Exercise objective: Each line of the records below that contains "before" needs to be copied.

(Records from a dataset)
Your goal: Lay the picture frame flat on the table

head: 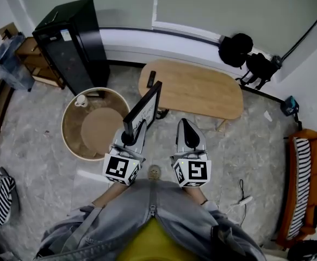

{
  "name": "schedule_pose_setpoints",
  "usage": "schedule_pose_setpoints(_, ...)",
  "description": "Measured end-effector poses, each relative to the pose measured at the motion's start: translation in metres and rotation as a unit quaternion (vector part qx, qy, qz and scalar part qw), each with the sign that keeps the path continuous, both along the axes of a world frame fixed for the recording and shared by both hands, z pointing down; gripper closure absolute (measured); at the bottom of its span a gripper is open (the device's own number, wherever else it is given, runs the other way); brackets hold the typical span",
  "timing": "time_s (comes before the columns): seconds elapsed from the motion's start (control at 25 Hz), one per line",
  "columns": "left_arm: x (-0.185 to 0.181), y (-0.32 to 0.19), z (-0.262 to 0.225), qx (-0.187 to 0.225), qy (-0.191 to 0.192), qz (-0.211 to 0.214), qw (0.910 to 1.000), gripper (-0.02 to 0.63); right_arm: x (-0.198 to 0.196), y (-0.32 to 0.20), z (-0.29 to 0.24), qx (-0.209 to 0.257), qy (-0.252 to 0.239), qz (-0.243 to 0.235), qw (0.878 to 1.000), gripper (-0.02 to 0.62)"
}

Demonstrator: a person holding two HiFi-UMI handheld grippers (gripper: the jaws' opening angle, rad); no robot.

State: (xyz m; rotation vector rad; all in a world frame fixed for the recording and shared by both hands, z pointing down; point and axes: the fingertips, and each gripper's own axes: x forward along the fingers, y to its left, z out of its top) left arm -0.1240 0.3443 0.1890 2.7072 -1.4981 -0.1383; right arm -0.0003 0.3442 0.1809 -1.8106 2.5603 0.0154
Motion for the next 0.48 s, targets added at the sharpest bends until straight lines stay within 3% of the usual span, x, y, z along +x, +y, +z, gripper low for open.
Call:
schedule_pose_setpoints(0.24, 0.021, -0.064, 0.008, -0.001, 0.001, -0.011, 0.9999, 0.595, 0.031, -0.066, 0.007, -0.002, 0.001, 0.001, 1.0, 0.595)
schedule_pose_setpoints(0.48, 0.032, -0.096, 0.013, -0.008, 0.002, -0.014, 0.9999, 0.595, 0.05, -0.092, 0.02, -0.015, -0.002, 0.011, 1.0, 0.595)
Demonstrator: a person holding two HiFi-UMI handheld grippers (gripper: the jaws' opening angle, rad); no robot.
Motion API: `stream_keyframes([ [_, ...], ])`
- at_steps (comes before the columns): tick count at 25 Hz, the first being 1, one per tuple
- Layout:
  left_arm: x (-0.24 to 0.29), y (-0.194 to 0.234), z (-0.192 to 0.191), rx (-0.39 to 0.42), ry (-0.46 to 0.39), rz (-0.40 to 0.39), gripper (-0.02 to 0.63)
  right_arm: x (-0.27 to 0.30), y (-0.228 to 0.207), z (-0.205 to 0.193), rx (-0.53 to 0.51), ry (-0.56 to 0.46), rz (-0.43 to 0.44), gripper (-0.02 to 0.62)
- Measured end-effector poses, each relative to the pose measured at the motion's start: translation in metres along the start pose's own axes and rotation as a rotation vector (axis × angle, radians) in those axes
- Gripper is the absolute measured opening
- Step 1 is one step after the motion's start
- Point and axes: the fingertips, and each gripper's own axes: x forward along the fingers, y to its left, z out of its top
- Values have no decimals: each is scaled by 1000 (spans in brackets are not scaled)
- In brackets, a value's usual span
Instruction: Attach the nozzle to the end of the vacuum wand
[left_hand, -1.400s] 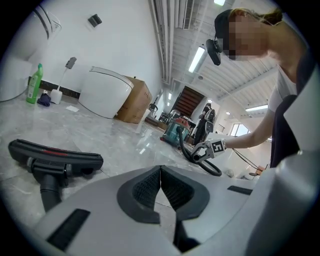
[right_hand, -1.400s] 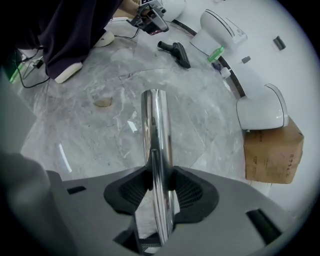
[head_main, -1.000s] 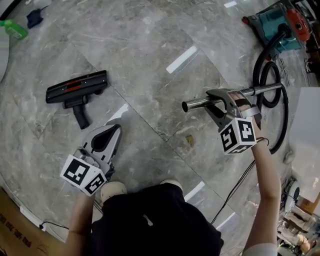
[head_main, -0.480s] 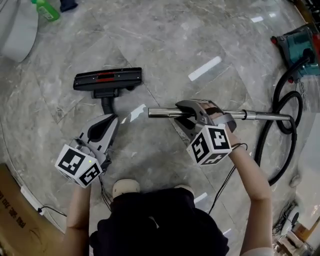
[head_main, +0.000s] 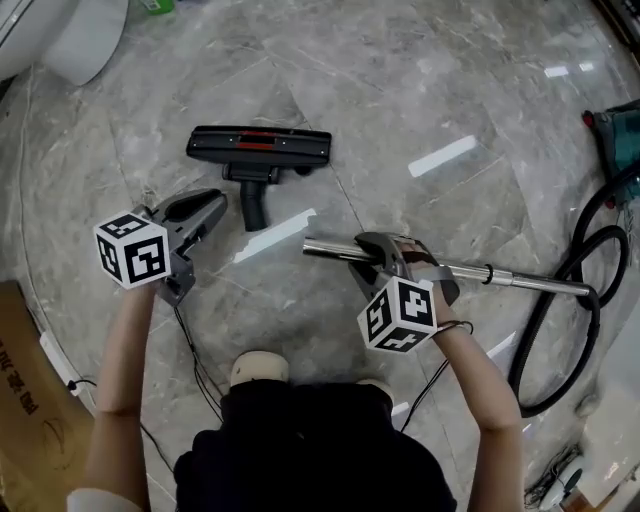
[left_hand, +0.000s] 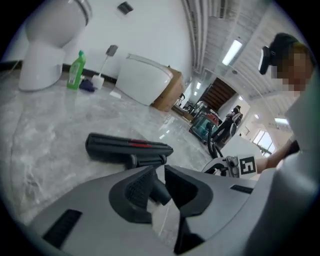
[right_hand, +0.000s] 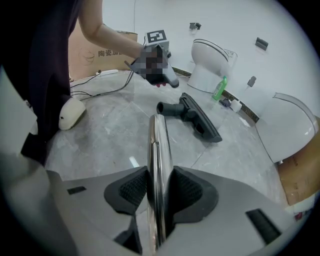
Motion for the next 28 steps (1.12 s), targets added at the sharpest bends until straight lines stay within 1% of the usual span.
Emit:
stream_keyframes([
  [1, 6, 4, -13, -72, 35, -22, 85, 2, 6, 4, 5, -1, 11, 158],
  [2, 12, 8, -24, -132, 69, -36, 152, 3, 12, 7, 9, -3, 20, 158],
  [3, 17, 13, -32, -166, 91, -33, 205, 4, 16, 10, 14, -6, 27, 158],
  [4, 21, 19, -34, -171, 95, -14, 230, 5, 18, 12, 19, -10, 32, 158],
  [6, 26, 30, -27, -134, 78, 22, 245, 7, 19, 14, 28, -16, 34, 158],
  [7, 30, 32, -23, -121, 75, 13, 257, 7, 19, 14, 30, -18, 31, 158],
  [9, 40, 28, -15, -132, 82, -37, 296, 5, 17, 14, 31, -21, 24, 158],
  [10, 44, 27, -11, -148, 78, -52, 310, 3, 16, 15, 31, -24, 22, 158],
  [12, 48, 31, 2, -191, 28, -49, 323, -2, 17, 16, 28, -32, 18, 158],
  [14, 44, 40, 11, -280, -20, -44, 340, -6, 19, 17, 24, -41, 18, 158],
  [15, 40, 43, 13, -315, -24, -43, 342, -8, 19, 17, 22, -44, 18, 158],
  [16, 34, 46, 13, -314, -11, -36, 347, -10, 20, 17, 21, -47, 16, 158],
  [17, 26, 47, 12, -264, 19, -16, 352, -11, 20, 16, 20, -49, 13, 158],
  [18, 17, 49, 10, -175, 63, 15, 361, -13, 20, 15, 20, -50, 12, 158],
  [19, 8, 52, 9, -57, 117, 53, 375, -15, 20, 14, 21, -51, 10, 158],
  [22, -3, 66, 22, 358, 304, 155, 424, -18, 17, 11, 26, -50, 10, 158],
  [23, -1, 70, 28, 474, 368, 173, 435, -18, 16, 10, 27, -49, 11, 158],
  [24, 5, 74, 34, 566, 424, 180, 437, -18, 16, 9, 30, -48, 14, 158],
  [25, 12, 78, 40, 633, 469, 178, 437, -18, 16, 9, 32, -48, 17, 158],
  [26, 21, 81, 46, 682, 502, 167, 437, -18, 16, 9, 34, -48, 19, 157],
  [28, 41, 85, 56, 789, 552, 139, 437, -20, 15, 9, 38, -50, 21, 158],
])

Solution below:
  "timing": "time_s (comes before the columns): seconds elapsed from the motion's start (control at 25 Hz), one per line",
- at_steps (comes before the columns): tick count at 25 Hz, the first being 1, one per tuple

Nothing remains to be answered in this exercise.